Daniele Mezzana, direttore scientifico della Scuola di Sociologia e di Scienze Umane sempre facente capo al Cerfe, nel suo intervento ha illustrato come il Cerfe stesso stia operando al proprio interno secondo le logiche illustrate sopra: portare il knowledge management all'interno di un'organizzazione per la produzione di ricerca scientifica, dove il ricercatore (produttore della conoscenza) e il bibliotecario/documentalista (gestore della conoscenza) hanno pari dignità e lavorano insieme all'interno di attività di ricerca. Alla fine si tratta di sviluppare processi organizzativi orizzontali al posto di modelli gerarchico-verticali. Conta soprattutto, ricorda Mezzana, il fatto che il KM non sia una tecnologia fine a se stessa, ma debba essere utilizzata per agire sul mondo, per trasformare l'economia e la società, così come la conoscenza viene sempre, in ogni caso, solo attraverso l'azione e non per via contemplativa.

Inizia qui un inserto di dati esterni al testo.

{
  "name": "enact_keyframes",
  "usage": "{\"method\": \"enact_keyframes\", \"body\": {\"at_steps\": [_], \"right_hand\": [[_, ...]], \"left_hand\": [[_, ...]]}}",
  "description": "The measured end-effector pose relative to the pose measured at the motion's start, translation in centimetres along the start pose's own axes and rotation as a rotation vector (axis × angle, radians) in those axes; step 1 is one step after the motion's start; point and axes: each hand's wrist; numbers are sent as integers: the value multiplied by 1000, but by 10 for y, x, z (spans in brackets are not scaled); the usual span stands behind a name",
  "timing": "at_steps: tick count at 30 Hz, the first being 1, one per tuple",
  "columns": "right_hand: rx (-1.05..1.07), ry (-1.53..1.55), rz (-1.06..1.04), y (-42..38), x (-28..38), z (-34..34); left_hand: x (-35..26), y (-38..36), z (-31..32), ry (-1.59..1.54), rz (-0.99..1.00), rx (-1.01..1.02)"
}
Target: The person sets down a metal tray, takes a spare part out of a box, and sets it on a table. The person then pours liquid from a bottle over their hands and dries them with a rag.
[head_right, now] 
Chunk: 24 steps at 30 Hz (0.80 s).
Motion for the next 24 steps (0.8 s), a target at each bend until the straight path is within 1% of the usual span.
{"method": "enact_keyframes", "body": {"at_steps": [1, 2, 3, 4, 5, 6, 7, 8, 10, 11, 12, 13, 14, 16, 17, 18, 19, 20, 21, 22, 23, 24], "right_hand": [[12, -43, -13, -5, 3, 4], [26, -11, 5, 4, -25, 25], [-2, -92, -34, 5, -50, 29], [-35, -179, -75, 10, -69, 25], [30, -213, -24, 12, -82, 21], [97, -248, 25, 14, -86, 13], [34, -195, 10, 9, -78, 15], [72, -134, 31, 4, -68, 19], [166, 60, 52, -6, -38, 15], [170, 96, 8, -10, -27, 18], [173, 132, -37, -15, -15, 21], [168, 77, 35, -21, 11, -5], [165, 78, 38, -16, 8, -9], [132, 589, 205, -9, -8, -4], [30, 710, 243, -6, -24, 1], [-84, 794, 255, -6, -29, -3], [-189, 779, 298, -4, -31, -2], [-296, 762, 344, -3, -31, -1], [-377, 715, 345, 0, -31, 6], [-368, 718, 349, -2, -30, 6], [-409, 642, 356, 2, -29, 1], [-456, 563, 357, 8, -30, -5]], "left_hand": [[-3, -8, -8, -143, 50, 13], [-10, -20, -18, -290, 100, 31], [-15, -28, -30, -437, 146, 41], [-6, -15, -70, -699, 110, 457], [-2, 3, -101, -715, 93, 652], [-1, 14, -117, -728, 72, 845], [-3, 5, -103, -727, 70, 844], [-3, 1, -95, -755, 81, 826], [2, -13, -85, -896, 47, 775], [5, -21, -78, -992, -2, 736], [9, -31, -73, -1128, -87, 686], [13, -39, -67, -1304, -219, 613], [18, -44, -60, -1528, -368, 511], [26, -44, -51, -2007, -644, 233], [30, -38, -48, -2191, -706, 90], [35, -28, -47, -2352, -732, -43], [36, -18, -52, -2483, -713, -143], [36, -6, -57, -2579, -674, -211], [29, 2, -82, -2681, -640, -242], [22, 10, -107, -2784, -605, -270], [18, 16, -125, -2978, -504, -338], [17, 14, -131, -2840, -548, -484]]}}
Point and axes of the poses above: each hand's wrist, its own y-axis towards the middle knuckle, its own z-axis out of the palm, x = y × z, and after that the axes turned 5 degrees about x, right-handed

Mentre l'intervento di Dario de Judicibus, Knowledge Management Senior Consultant (IBM Global Service), ha posto l'accento su quanto realizzato su questo versante, ribadendo con ciò il valore strategico che il KM deve avere per qualsiasi organizzazione, la relazione di Lucio Biggero, docente di Organizzazione Aziendale (Università LUISS), ha analizzato i meccanismi di formazione della conoscenza, sottolineando che essa deve intendersi come il risultato di un'attività relazionale piuttosto che come un deposito reificato di informazioni conservate in un qualsiasi magazzino, non importa se reale o virtuale. In questo contesto, ha osservato, è importante vedere la conoscenza come "scintilla" che scocca solo quando si presentano differenze di "potenziale": in una parola, la conoscenza nasce dalla presa di coscienza delle differenze.
Il dibattito, che ha seguito le relazioni, è stato condotto da Domenico Bogliolo dell'Università di Roma "La Sapienza": dalla sua introduzione si sono ripresi temi quali la possibilità che la società moderna stia riscoprendo un nuovo umanesimo, una nuova centralità delle capacità umane a scapito della cieca fiducia nelle tecnologie, e s'è anche stimolata la discussione sulla effettiva possibilità di governare un fenomeno così complesso e squisitamente culturale - e quindi spirituale - com'è la conoscenza. Di qui le valenze di natura etica che non possono non interessare le realizzazioni di KM, ben al di là della pura opportunità economica o tecnologica: sono anzi quelle che dànno il fondamento di queste.
Tra gli intervenuti nel dibattito, Giancarlo Quaranta, presidente
del Cerfe, ha testimoniato il dover essere di una corretta gestione della
conoscenza: non come strumento di potere ma, al contrario, come strumento
di liberazione di energie oltre che come strumento di ricerca.